Exercise objective: Find the line with "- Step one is" in the entries below, then reproduce it and every line after it down to and including the line with "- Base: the", exactly.

--- Records provided ---

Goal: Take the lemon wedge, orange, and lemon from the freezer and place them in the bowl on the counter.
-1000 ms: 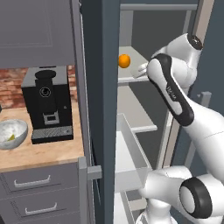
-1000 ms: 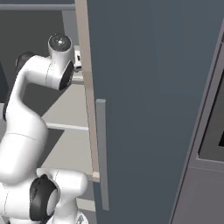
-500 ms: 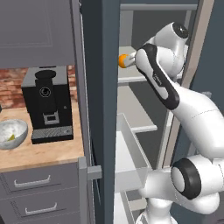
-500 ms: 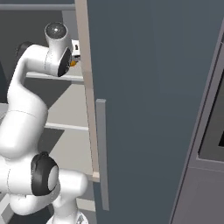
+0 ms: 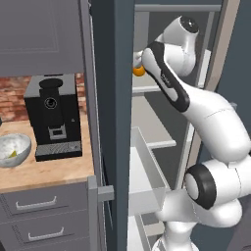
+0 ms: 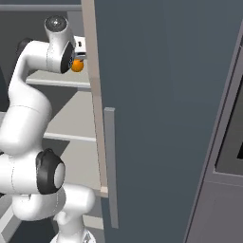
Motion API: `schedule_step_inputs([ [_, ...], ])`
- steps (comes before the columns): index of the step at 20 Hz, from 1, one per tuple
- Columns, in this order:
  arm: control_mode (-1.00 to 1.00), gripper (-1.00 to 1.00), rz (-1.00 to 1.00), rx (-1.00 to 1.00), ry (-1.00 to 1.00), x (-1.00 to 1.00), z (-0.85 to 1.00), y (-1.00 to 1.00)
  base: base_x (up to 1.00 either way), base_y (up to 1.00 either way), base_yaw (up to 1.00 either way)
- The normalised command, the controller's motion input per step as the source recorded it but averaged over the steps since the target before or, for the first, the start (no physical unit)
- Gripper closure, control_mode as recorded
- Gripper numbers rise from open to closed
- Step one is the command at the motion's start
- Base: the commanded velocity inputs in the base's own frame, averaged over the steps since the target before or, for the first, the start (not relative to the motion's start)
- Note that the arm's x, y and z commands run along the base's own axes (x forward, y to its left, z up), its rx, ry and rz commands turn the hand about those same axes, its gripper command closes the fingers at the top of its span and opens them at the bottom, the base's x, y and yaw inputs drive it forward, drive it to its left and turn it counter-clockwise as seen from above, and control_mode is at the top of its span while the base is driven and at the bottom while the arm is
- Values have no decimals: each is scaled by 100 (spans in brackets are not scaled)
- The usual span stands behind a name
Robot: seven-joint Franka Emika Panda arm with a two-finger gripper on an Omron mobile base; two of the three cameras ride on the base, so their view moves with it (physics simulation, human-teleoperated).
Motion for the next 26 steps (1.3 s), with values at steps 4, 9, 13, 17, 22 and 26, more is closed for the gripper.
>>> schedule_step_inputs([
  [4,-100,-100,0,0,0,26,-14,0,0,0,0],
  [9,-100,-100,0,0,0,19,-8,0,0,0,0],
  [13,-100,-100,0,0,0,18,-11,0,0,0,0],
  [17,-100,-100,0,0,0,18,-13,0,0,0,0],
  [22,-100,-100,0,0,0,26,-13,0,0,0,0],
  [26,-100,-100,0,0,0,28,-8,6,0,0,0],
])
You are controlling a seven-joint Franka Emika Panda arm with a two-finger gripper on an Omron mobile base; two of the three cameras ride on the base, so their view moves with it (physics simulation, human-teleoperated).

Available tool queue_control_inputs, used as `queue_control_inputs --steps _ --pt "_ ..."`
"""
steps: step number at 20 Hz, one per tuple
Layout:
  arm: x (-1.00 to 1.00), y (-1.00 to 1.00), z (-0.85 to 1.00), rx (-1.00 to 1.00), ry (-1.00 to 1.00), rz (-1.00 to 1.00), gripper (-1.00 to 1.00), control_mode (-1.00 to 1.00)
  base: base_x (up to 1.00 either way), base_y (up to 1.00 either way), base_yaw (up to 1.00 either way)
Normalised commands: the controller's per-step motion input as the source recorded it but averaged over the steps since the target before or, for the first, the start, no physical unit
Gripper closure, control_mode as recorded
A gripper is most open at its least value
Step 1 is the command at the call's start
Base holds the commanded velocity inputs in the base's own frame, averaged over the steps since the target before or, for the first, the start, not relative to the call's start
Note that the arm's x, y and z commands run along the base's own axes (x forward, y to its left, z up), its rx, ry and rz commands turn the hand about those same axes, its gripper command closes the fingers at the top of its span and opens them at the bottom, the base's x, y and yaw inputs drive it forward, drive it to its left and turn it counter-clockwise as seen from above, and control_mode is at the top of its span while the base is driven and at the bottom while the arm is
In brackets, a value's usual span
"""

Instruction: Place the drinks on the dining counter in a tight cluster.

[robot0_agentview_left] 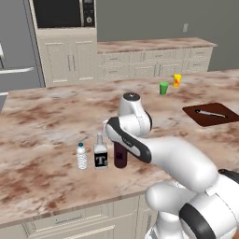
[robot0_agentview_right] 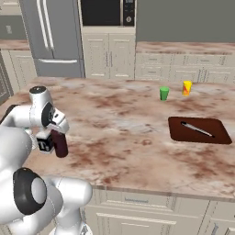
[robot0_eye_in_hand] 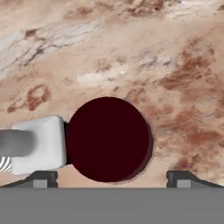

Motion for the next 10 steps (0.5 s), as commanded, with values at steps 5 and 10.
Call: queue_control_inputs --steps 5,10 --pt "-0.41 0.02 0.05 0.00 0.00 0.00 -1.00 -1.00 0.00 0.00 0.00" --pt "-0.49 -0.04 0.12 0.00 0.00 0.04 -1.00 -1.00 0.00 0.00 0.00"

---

Task answer:
- Step one is the command at the motion's start
- Base: the commanded velocity inputs in the base's own frame, averaged over the steps since the target before or, for the first, the start (not relative to the motion's start)

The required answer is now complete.